Her mother let out a disgusted sigh. “It’s not about the cemetery, Jenny. It’s about respect. Simple, honest respect.” She made her way over to the coffee pot and pulled down a mug from the cupboard. It was blue with “We Love Daddy” scrawled in white and spattered with tiny white handprints along the bottom. Figured. “That man deserves it. He cherished your sister.” She poured a drop of cream in the mug and stirred. “You should be so lucky to find a man like that.”
Grace fidgeted with her bandanna, pulled it first to the right, then to the left, and finally back to the right again.
Jenny crossed her arms over her chest, cleared her throat, and said, “Grant was one of a kind.”
“He was a saint,” her mother said, as she eased into a chair. She set her mug on the table and made the sign of the cross. “I’m having a Mass said for him on his birthday.”
“Good.” He’ll need it.
She took a sip of coffee and looked at Grace. “The Shasta daisies will be a nice touch. Light, airy, delicate.” Her black-and-gray head slowly moved up and down. “It’ll be a perfect contrast to the roses we brought today. Don’t you think so, Grace?”

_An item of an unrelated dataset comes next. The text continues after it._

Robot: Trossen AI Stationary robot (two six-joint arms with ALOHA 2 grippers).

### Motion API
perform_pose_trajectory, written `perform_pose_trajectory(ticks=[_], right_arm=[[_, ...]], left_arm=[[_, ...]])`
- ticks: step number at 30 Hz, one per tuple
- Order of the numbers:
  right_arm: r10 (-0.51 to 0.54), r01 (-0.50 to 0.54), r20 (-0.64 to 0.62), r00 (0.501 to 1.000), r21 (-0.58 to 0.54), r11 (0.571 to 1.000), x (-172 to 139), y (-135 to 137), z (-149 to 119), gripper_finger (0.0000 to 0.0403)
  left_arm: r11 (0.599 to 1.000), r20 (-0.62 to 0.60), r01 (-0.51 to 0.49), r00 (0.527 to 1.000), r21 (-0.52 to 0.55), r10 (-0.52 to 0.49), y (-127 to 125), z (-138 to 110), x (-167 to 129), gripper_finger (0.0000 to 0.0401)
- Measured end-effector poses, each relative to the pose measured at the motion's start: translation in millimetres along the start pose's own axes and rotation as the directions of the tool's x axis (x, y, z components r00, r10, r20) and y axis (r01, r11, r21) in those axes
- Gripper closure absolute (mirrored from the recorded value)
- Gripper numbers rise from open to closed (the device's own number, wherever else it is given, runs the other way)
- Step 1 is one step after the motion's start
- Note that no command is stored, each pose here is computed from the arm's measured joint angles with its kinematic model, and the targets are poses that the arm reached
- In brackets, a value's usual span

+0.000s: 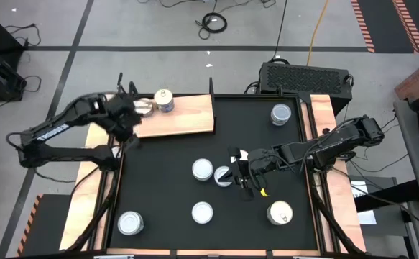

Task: Stack canned seafood by type on shelf
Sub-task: Remove the green and white tuna can on top of the green and white tuna can on the table

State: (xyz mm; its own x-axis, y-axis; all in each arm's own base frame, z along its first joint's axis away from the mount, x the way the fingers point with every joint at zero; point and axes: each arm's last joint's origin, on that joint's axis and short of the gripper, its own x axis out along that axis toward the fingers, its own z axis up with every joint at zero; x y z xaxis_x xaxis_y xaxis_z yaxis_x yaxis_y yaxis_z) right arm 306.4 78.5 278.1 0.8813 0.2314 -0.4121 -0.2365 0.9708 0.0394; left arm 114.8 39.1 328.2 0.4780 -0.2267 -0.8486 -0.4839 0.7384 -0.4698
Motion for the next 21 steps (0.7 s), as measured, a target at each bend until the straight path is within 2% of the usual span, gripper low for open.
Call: perform_pose_trajectory(ticks=[3, 7, 11, 15, 21], right_arm=[[0.000, 0.000, 0.002, 1.000, 0.000, 1.000, 0.0, 0.0, 0.2, 0.0403], [0.000, 0.000, 0.002, 1.000, -0.001, 1.000, 0.0, 0.0, 0.2, 0.0403], [0.000, 0.000, 0.002, 1.000, -0.002, 1.000, 0.0, 0.0, 0.2, 0.0403], [0.000, 0.000, 0.002, 1.000, -0.005, 1.000, 0.0, 0.0, 0.2, 0.0403], [0.000, 0.000, 0.002, 1.000, -0.003, 1.000, 0.0, 0.0, 0.2, 0.0403]], left_arm=[[0.996, -0.112, 0.048, 0.993, 0.073, -0.040, -2.1, -14.6, 24.7, 0.0324], [0.987, -0.237, 0.113, 0.968, 0.115, -0.083, -13.3, -25.8, 60.3, 0.0324], [0.970, -0.285, 0.199, 0.946, 0.141, -0.153, -43.5, -28.3, 87.8, 0.0324], [0.933, -0.332, 0.302, 0.915, 0.194, -0.227, -83.2, -37.3, 103.8, 0.0324], [0.938, -0.446, 0.257, 0.885, 0.234, -0.132, -111.1, -64.8, 118.9, 0.0324]])
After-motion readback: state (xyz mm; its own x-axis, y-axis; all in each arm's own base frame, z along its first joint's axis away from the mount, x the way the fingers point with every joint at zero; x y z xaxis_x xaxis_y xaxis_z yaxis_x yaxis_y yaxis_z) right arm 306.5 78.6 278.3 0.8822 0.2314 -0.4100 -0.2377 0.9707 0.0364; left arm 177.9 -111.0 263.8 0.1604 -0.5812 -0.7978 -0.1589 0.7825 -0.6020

“Yes,” Grace said, mouth barely moving.
“Good. And then there are begonias and pansies.” She tapped an index finger to her chin. “Maybe even petunias.”
She carried on for another full minute, naming flowers and color combinations, oblivious to everything but her own words. There were carnations and mums in just about every shade imaginable, though she thought pale pinks might be best. And a few sprays of lavender tucked in with baby’s breath would complement the purple violas she’d seen at the greenhouse this morning, though they’d most likely wither in this infernal heat. On and on it went.

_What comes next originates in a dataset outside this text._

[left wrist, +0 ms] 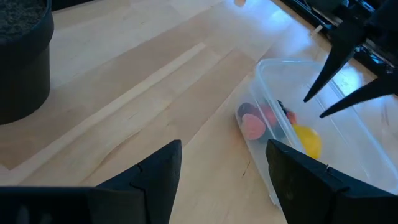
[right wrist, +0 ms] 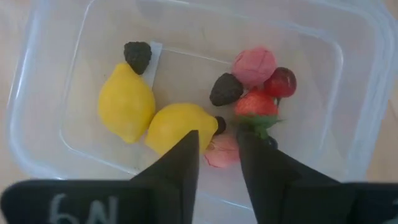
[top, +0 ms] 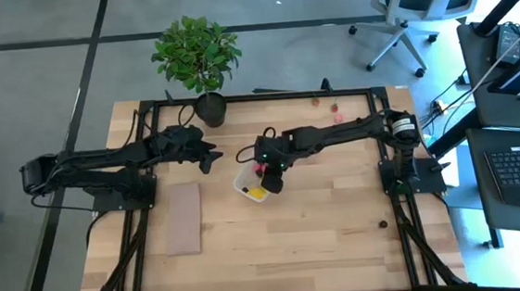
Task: Pick and placing Produce into tupperware
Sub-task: Put the blueberry into the transparent bin, then put the black cherry into the transparent bin
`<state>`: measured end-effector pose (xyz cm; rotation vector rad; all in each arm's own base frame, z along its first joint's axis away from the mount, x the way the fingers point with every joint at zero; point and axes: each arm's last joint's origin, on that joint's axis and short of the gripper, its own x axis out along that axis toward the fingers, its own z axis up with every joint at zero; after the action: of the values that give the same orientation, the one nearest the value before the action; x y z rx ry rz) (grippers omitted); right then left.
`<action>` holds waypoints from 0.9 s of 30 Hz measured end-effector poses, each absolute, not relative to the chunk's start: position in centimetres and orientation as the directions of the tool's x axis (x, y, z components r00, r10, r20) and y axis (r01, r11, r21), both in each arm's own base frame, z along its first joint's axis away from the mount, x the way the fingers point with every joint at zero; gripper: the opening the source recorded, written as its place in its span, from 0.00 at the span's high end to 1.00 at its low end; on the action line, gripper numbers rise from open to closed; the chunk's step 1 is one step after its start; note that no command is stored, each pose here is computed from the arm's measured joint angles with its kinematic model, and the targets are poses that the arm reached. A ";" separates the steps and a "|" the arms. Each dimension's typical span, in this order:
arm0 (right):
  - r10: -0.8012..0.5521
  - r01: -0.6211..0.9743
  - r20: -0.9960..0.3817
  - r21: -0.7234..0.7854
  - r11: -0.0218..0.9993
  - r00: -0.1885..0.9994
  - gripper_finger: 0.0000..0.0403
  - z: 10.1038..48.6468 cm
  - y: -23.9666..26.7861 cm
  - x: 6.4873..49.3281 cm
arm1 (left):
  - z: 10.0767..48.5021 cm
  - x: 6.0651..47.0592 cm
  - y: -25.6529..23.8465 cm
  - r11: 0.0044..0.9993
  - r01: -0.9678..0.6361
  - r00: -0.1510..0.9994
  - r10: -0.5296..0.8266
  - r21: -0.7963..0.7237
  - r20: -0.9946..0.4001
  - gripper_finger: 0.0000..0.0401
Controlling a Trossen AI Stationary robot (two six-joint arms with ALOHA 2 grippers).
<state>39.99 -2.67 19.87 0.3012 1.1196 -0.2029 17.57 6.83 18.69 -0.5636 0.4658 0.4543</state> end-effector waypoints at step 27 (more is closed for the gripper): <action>-0.015 0.305 -0.982 0.044 0.951 0.187 0.42 27.3 8.5 25.8 | 18.7 17.6 6.8 0.740 -0.530 0.801 0.277 -0.414 -0.531 0.44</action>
<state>25.78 8.49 27.34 0.2507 1.3685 -0.2280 17.57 6.83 18.69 -0.5857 0.4612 0.4604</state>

How could she not notice Grace’s blank stare? Or the faint white line around her lips, drawn tight and unsmiling? And what about the way Grace kept picking and pulling at her clothes with her right index finger and thumb? Didn’t Virginia Romano see that?
Silence swirled around them, a thick, opaque fog, threatening to submerge them in darkness, snuff the life from their bodies, suck their souls dry. Didn’t she feel it?

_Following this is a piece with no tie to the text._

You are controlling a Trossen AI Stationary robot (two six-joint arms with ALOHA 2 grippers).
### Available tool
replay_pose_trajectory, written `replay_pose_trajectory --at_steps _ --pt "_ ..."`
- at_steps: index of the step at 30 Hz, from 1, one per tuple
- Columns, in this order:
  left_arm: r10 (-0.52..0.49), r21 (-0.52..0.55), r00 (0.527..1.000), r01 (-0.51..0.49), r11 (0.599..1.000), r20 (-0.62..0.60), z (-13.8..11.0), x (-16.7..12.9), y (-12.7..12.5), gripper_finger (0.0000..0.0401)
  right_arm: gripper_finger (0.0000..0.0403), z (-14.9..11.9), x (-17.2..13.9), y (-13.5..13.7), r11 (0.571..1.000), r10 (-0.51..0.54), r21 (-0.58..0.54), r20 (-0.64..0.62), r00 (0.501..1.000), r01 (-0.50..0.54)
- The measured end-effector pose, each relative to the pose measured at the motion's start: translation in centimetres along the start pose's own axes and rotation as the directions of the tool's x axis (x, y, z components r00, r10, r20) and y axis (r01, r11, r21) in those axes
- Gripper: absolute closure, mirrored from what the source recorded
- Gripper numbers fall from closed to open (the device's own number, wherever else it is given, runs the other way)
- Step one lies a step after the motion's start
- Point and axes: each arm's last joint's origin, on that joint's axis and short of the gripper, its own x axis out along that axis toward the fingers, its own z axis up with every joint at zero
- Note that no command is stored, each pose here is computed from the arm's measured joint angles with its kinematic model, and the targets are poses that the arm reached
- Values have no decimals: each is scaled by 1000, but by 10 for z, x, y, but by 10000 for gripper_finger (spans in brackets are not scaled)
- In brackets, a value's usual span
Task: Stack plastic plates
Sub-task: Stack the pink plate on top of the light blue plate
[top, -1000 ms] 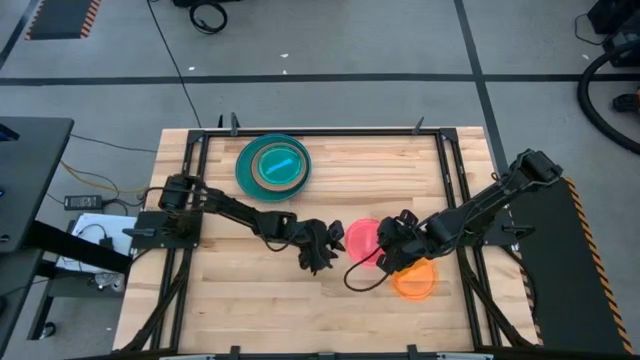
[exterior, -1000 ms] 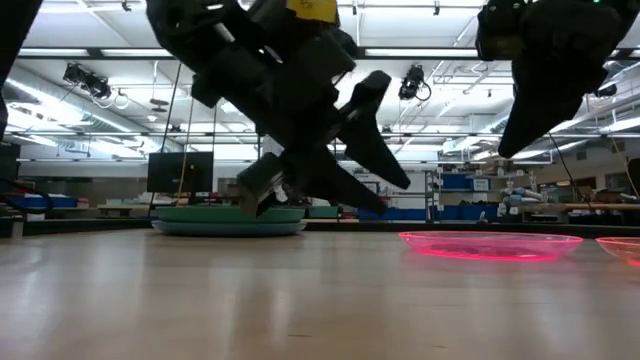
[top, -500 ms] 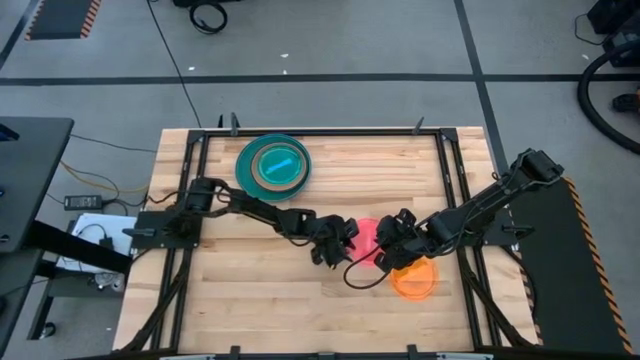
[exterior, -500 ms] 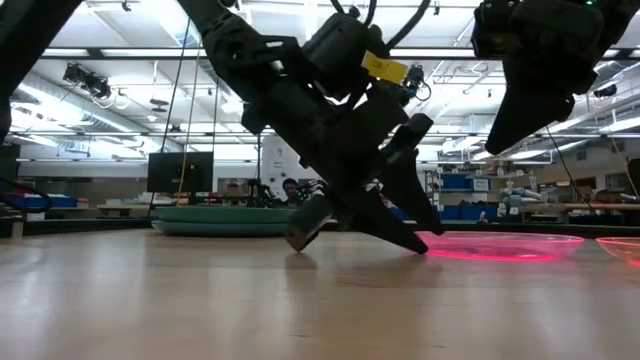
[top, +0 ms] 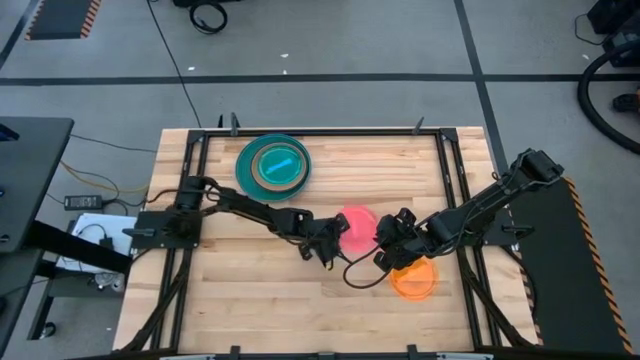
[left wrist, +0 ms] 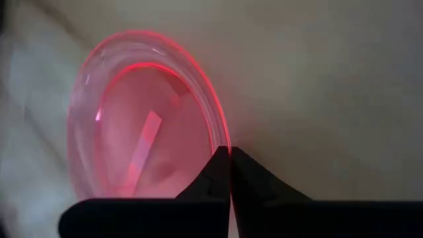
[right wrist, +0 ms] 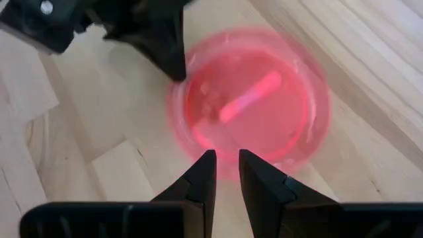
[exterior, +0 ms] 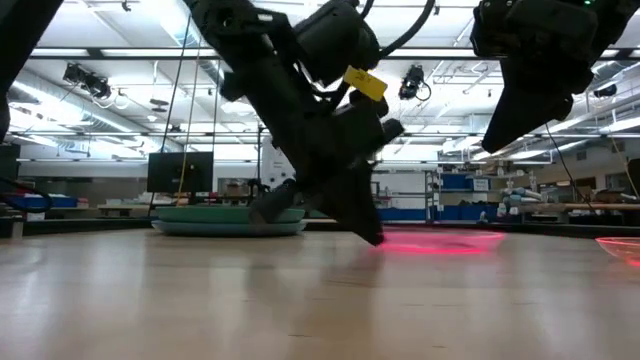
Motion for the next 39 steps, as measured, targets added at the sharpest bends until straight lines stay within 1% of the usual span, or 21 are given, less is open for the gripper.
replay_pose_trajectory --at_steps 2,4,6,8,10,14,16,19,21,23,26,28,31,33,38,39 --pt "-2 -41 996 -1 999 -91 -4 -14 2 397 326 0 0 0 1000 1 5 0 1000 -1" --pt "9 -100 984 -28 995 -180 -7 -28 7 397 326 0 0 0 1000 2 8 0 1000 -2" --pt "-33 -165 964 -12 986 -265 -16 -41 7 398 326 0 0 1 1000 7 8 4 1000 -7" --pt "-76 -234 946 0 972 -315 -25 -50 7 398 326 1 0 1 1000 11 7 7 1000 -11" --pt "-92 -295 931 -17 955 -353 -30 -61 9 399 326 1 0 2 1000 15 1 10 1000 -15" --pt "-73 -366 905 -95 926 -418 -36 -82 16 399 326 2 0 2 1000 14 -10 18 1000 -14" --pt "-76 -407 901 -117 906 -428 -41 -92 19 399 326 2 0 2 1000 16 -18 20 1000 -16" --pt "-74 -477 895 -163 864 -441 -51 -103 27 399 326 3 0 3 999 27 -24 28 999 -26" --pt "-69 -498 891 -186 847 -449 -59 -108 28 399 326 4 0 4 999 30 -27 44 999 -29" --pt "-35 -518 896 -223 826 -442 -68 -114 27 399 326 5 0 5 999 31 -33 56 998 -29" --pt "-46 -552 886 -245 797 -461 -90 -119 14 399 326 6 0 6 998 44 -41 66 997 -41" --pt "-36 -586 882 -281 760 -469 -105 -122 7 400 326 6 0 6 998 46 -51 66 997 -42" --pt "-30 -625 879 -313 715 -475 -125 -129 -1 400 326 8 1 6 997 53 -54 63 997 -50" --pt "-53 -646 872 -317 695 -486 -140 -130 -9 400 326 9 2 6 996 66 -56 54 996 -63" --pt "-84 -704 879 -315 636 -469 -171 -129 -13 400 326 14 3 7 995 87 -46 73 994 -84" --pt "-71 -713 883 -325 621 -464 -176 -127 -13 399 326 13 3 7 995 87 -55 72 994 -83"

And what about Grace? Worst of all, what about Grace? She knew. Grace knew. How could she let herself be dragged under, suffocated, plunged into an existence that had no meaning?
How could she betray herself?
* * *
Jenny stuck her trowel deep into the dark soil and scooped out a four-inch pile of dirt. Well, she’d see if Elliot was right about his manure tip, or if it was just a bunch of bullshit. Funny. At least she still had a sense of humor, though she hadn’t used it much in the past two hours, not since she’d interrupted her mother’s litany on flowers for Grant’s gravesite. Jenny had faked a coughing fit, got up, and downed a glass of water. Then she’d nodded that she was okay and beelined out the back door.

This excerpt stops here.